[Exercise brief]:
Transcribe the data that follows in full. Leave out the pictures.

[Dataset section]:
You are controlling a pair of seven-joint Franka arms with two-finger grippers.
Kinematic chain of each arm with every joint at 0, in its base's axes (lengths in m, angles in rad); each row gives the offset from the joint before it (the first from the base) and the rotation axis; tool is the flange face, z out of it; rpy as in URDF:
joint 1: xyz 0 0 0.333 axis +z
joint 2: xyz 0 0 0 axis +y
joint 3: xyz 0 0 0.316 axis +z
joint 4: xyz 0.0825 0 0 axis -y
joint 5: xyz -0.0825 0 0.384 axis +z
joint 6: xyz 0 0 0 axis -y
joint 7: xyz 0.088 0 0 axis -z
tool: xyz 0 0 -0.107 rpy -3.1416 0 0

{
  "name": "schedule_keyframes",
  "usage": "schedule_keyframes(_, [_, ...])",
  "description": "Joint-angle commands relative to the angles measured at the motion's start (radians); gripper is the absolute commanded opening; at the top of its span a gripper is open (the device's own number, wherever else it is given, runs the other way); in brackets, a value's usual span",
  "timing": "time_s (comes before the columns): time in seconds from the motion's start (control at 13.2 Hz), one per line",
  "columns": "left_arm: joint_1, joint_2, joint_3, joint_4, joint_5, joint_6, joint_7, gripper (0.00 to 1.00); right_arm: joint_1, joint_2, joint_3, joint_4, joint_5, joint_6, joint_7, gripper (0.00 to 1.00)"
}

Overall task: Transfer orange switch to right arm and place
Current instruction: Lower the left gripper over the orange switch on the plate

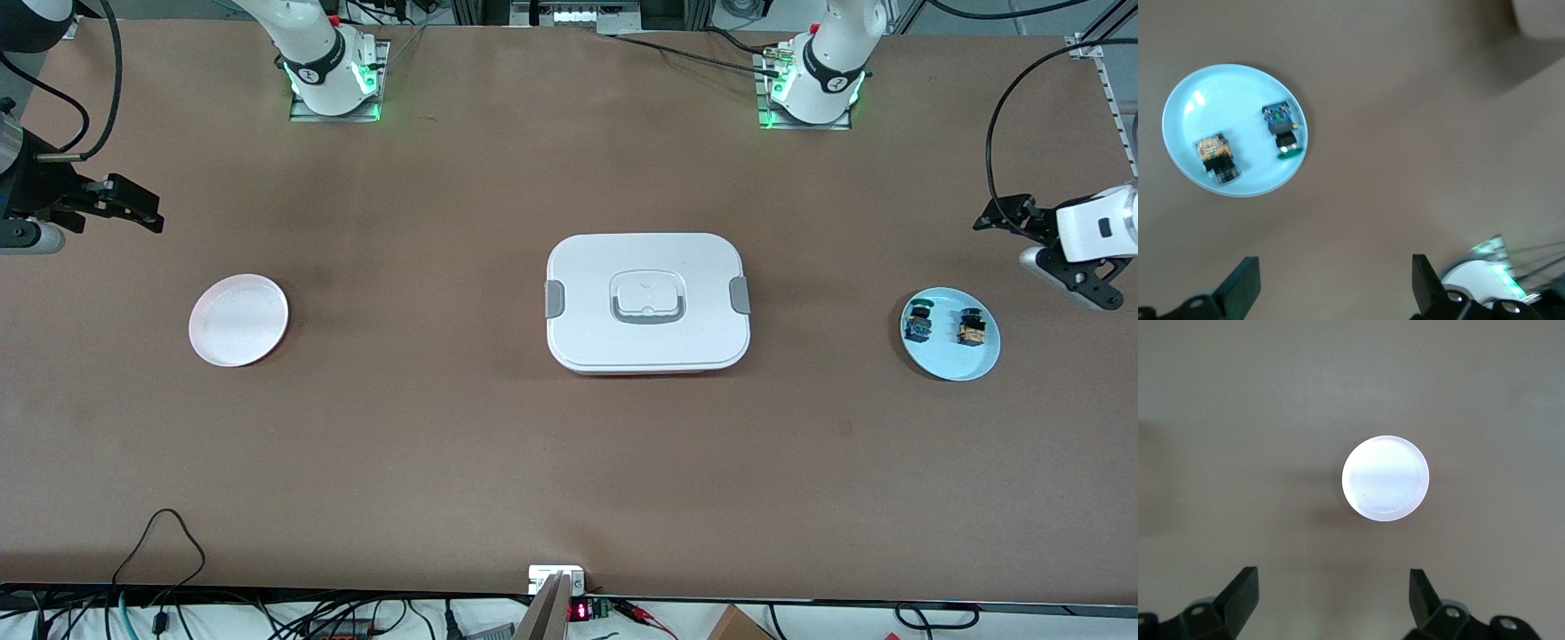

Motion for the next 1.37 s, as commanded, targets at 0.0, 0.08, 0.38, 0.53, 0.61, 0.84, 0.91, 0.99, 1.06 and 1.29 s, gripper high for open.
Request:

[Your solution]:
You are controlling a pair of seven-joint Franka arms with two-finger grippers.
Kinematic chain of each arm with every joint at 0, in its base's axes (lengths in m, angles in rad); each row gives the offset from the joint before it (the first from the base) and the rotation axis; tool is the flange face, z out of it; rpy as in URDF:
joint 1: xyz 0 0 0.333 axis +z
joint 2: xyz 0 0 0 axis +y
joint 3: xyz 0 0 0.316 axis +z
joint 4: xyz 0.0825 0 0 axis -y
joint 5: xyz -0.0825 0 0.384 axis +z
joint 6: xyz 0 0 0 axis -y
joint 7: xyz 0.088 0 0 axis -z
tool: xyz 0 0 -0.107 rpy -3.1416 0 0

{
  "name": "schedule_keyframes",
  "usage": "schedule_keyframes(_, [_, ...])",
  "description": "Joint-angle commands relative to the angles measured at the motion's start (radians); gripper is the absolute commanded opening; at the top of its span a gripper is open (the device's own number, wherever else it is given, runs the other way); in brackets, a value's usual span",
  "timing": "time_s (comes before the columns): time in seconds from the motion's start (control at 13.2 Hz), one per line",
  "columns": "left_arm: joint_1, joint_2, joint_3, joint_4, joint_5, joint_6, joint_7, gripper (0.00 to 1.00); right_arm: joint_1, joint_2, joint_3, joint_4, joint_5, joint_6, joint_7, gripper (0.00 to 1.00)"
}

Overall task: Transfer orange switch to right arm and place
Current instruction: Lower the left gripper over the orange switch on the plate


Motion for the next 1.37 s, as commanded, targets at 0.0, 0.08, 0.38, 0.53, 0.61, 0.84, 0.91, 0.99, 1.06 and 1.29 s, gripper high for open.
Request:

No additional output is expected for this exercise.